**YOUR INSTRUCTIONS:**
Quote the records beneath, complete and exact. Leave out images.

**Extracted records:**
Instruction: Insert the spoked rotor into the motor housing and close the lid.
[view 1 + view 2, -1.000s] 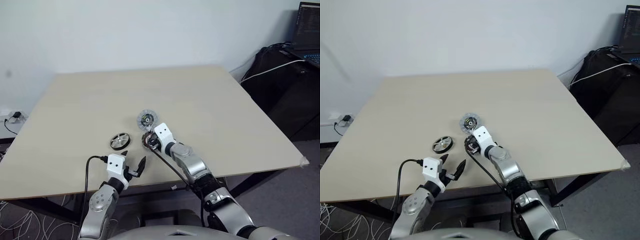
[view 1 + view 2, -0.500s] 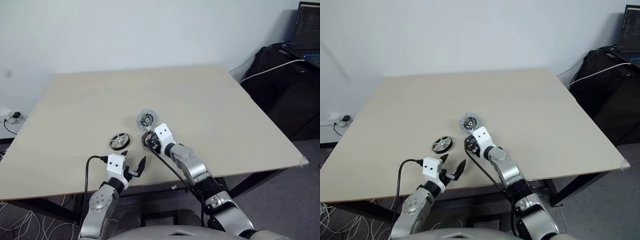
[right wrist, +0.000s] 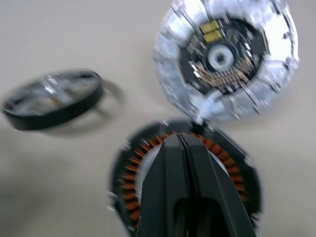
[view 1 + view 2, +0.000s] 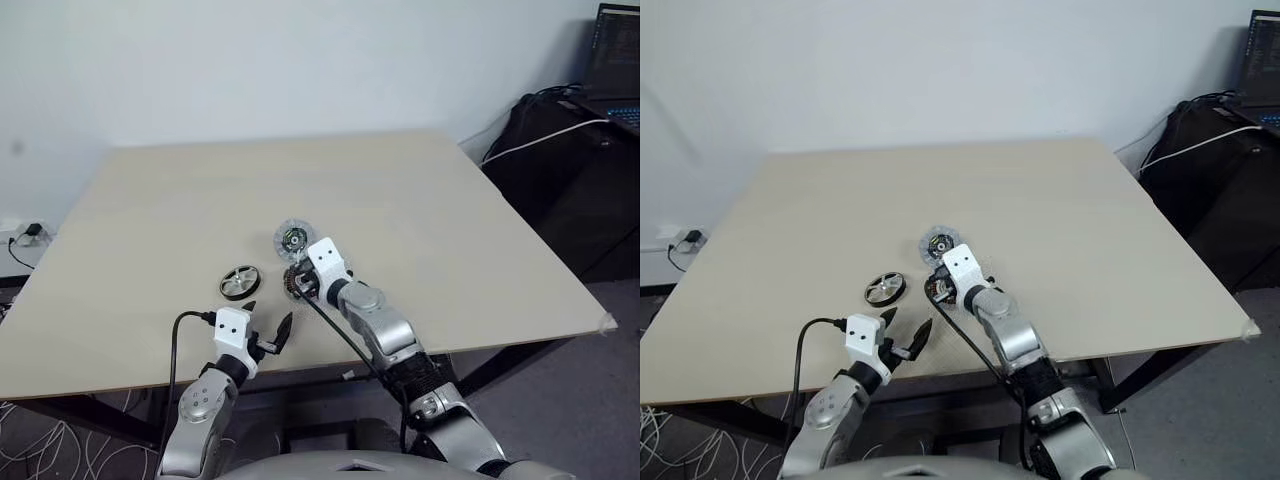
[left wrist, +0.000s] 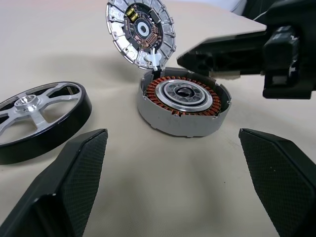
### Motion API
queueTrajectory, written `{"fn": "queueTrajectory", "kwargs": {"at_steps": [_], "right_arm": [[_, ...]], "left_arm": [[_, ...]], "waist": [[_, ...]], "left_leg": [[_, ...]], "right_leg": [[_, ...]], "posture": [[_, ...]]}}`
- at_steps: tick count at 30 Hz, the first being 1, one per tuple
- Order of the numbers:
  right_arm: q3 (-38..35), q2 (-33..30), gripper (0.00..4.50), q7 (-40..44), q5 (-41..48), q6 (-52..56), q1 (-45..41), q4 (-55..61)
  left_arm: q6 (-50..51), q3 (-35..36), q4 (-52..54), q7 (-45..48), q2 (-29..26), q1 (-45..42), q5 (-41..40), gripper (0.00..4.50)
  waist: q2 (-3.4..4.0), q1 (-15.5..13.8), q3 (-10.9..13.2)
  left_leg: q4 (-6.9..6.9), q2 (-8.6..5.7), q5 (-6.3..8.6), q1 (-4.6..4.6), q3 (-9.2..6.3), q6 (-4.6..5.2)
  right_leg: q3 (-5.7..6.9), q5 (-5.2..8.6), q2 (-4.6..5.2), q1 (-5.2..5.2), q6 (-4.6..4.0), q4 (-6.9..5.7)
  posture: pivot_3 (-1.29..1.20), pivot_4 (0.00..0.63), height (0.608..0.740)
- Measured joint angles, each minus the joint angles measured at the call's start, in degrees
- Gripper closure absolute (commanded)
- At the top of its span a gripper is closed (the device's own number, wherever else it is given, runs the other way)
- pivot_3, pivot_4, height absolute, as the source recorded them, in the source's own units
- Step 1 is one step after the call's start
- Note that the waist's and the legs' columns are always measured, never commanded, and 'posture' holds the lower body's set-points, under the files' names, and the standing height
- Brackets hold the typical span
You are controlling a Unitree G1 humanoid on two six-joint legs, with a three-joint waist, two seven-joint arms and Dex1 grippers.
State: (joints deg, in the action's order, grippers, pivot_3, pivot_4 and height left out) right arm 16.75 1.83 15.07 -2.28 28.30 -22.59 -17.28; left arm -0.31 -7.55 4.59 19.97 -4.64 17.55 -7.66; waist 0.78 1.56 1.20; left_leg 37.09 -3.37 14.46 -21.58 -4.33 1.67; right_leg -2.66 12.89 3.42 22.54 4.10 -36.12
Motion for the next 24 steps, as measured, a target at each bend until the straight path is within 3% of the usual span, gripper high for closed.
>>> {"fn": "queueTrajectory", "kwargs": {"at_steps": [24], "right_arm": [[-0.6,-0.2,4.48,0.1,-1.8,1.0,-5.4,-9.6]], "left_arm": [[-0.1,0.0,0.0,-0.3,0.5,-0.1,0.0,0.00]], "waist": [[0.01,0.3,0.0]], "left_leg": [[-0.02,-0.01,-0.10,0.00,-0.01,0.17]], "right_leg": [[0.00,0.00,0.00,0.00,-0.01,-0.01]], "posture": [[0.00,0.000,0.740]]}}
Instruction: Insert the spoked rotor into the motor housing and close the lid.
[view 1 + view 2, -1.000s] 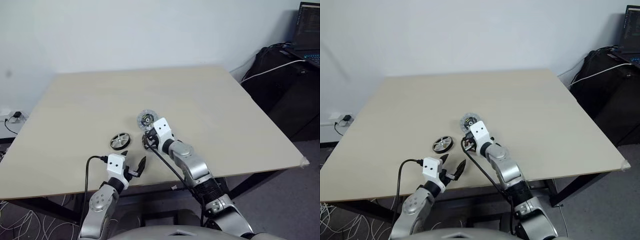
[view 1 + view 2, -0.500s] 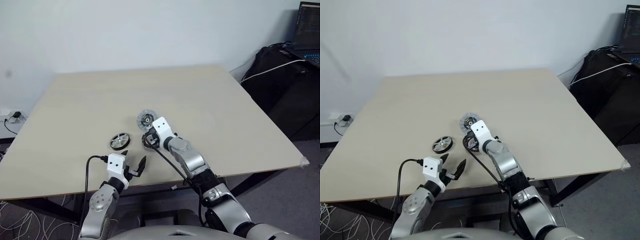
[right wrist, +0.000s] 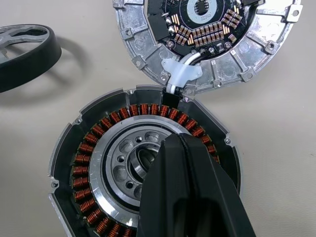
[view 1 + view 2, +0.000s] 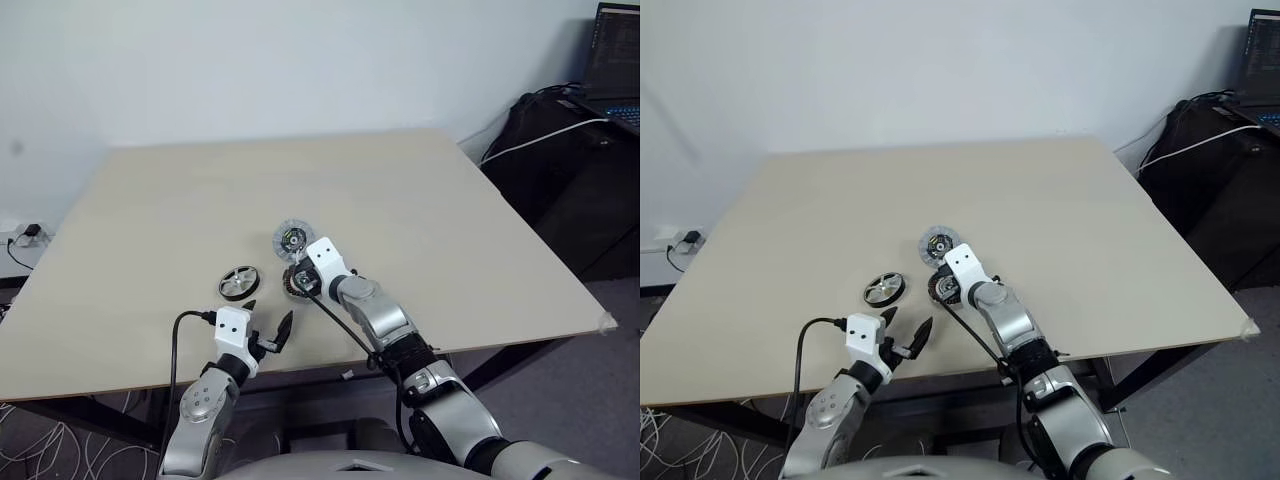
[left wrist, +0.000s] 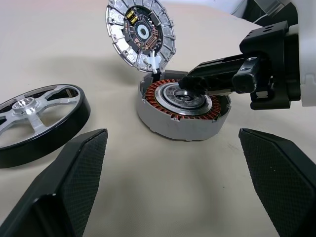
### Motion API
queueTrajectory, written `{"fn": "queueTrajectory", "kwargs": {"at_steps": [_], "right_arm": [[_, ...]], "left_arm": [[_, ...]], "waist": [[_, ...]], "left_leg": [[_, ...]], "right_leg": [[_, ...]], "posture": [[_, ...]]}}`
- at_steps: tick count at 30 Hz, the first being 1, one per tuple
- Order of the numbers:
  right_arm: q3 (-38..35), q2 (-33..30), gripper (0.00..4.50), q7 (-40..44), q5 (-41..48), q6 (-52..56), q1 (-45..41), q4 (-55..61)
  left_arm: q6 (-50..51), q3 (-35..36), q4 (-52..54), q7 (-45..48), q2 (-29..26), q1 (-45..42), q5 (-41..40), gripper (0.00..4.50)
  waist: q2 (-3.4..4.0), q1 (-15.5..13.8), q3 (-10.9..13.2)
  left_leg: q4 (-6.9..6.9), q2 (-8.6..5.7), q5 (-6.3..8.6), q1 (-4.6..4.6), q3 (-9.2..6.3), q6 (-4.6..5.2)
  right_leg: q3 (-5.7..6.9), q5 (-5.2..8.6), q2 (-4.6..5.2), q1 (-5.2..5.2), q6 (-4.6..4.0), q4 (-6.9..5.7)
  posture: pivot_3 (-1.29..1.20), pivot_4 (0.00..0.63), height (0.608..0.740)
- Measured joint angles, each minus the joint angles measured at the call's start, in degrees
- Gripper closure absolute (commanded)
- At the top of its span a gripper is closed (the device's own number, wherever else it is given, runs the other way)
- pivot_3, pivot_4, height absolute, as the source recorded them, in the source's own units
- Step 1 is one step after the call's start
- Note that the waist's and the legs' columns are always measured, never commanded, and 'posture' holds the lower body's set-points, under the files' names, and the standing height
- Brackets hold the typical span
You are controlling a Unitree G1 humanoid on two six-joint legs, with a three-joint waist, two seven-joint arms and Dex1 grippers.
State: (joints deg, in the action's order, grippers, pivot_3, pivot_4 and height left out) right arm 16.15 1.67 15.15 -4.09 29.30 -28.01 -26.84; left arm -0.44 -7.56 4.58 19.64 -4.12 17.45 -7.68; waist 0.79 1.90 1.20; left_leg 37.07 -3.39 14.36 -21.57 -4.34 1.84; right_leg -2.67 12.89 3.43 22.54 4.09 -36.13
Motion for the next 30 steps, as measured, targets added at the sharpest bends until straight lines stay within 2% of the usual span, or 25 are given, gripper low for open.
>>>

**ANSWER TO THIS PROBLEM:**
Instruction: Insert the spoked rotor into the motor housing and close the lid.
[view 1 + view 2, -1.000s] 
[view 1 + view 2, -0.500s] 
[right wrist, +0.000s] 
[view 1 + view 2, +0.000s] 
[left wrist, +0.000s] 
### Motion API
queueTrajectory, written `{"fn": "queueTrajectory", "kwargs": {"at_steps": [_], "right_arm": [[_, ...]], "left_arm": [[_, ...]], "waist": [[_, ...]], "left_leg": [[_, ...]], "right_leg": [[_, ...]], "posture": [[_, ...]]}}`
- at_steps: tick count at 30 Hz, the first being 1, one per tuple
- Order of the numbers:
  right_arm: q3 (-38..35), q2 (-33..30), gripper (0.00..4.50), q7 (-40..44), q5 (-41..48), q6 (-52..56), q1 (-45..41), q4 (-55..61)
  left_arm: q6 (-50..51), q3 (-35..36), q4 (-52..54), q7 (-45..48), q2 (-29..26), q1 (-45..42), q5 (-41..40), gripper (0.00..4.50)
  waist: q2 (-3.4..4.0), q1 (-15.5..13.8), q3 (-10.9..13.2)
  left_leg: q4 (-6.9..6.9), q2 (-8.6..5.7), q5 (-6.3..8.6), q1 (-4.6..4.6), q3 (-9.2..6.3), q6 (-4.6..5.2)
  right_leg: q3 (-5.7..6.9), q5 (-5.2..8.6), q2 (-4.6..5.2), q1 (-5.2..5.2), q6 (-4.6..4.0), q4 (-6.9..5.7)
  posture: pivot_3 (-1.29..1.20), pivot_4 (0.00..0.63), height (0.608..0.740)
- Measured joint angles, each minus the joint angles measured at the call's start, in degrees
- Gripper closure absolute (commanded)
- At the top of its span a gripper is closed (the device's own number, wherever else it is given, runs the other way)
- pivot_3, pivot_4, height absolute, as the source recorded them, in the source's own units
- Step 1 is one step after the call's start
- Note that the waist's and the legs' columns are always measured, never commanded, and 'posture' holds the lower body's set-points, under the files' names, and the standing height
- Brackets hold the typical span
You are controlling a Unitree G1 humanoid on two six-joint legs, with a three-joint waist, two seven-joint arms and Dex1 grippers.
State: (joints deg, in the action's order, grippers, pivot_3, pivot_4 and height left out) right arm 16.75 1.83 15.07 -2.28 28.30 -22.59 -17.28; left arm -0.31 -7.55 4.59 19.97 -4.64 17.55 -7.66; waist 0.78 1.56 1.20; left_leg 37.09 -3.37 14.46 -21.58 -4.33 1.67; right_leg -2.66 12.89 3.42 22.54 4.10 -36.12
Motion for the next 24 steps, as measured, a target at each bend until the straight path is within 3% of the usual span, gripper high for closed.
>>> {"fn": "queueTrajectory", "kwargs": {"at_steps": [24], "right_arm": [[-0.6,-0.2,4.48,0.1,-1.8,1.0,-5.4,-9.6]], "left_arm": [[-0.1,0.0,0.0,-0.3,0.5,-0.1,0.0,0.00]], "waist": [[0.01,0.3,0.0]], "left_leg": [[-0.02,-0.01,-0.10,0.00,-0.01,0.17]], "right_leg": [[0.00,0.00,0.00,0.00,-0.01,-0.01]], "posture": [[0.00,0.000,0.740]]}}
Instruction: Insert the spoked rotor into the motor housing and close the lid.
[view 1 + view 2, -1.000s] 
[view 1 + view 2, -0.500s] 
[right wrist, +0.000s] 
[view 1 + view 2, +0.000s] 
[left wrist, +0.000s] 
### Motion API
queueTrajectory, written `{"fn": "queueTrajectory", "kwargs": {"at_steps": [_], "right_arm": [[_, ...]], "left_arm": [[_, ...]], "waist": [[_, ...]], "left_leg": [[_, ...]], "right_leg": [[_, ...]], "posture": [[_, ...]]}}`
- at_steps: tick count at 30 Hz, the first being 1, one per tuple
- Order of the numbers:
  right_arm: q3 (-38..35), q2 (-33..30), gripper (0.00..4.50), q7 (-40..44), q5 (-41..48), q6 (-52..56), q1 (-45..41), q4 (-55..61)
  left_arm: q6 (-50..51), q3 (-35..36), q4 (-52..54), q7 (-45..48), q2 (-29..26), q1 (-45..42), q5 (-41..40), gripper (0.00..4.50)
  waist: q2 (-3.4..4.0), q1 (-15.5..13.8), q3 (-10.9..13.2)
  left_leg: q4 (-6.9..6.9), q2 (-8.6..5.7), q5 (-6.3..8.6), q1 (-4.6..4.6), q3 (-9.2..6.3), q6 (-4.6..5.2)
  right_leg: q3 (-5.7..6.9), q5 (-5.2..8.6), q2 (-4.6..5.2), q1 (-5.2..5.2), q6 (-4.6..4.0), q4 (-6.9..5.7)
  posture: pivot_3 (-1.29..1.20), pivot_4 (0.00..0.63), height (0.608..0.740)
- Measured joint angles, each minus the joint angles measured at the call's start, in degrees
- Gripper closure absolute (commanded)
- At the top of its span a gripper is closed (the device's own number, wherever else it is given, runs the other way)
- pivot_3, pivot_4, height absolute, as the source recorded them, in the source's own units
- Step 1 is one step after the call's start
- Note that the waist's and the legs' columns are always measured, never commanded, and 'posture' holds the lower body's set-points, under the files' names, and the standing height
- Brackets hold the typical span
You are controlling a Unitree G1 humanoid on two six-joint legs, with a three-joint waist, two seven-joint arms and Dex1 grippers.
State: (joints deg, in the action's order, grippers, pivot_3, pivot_4 and height left out) right arm 16.15 1.67 15.15 -4.09 29.30 -28.01 -26.84; left arm -0.44 -7.56 4.58 19.64 -4.12 17.45 -7.68; waist 0.79 1.90 1.20; left_leg 37.07 -3.39 14.36 -21.57 -4.34 1.84; right_leg -2.67 12.89 3.43 22.54 4.09 -36.13
Motion for the next 30 steps, as measured, targets added at the sharpest bends until straight lines stay within 2% of the usual span, or 25 are given, gripper low for open.
>>>

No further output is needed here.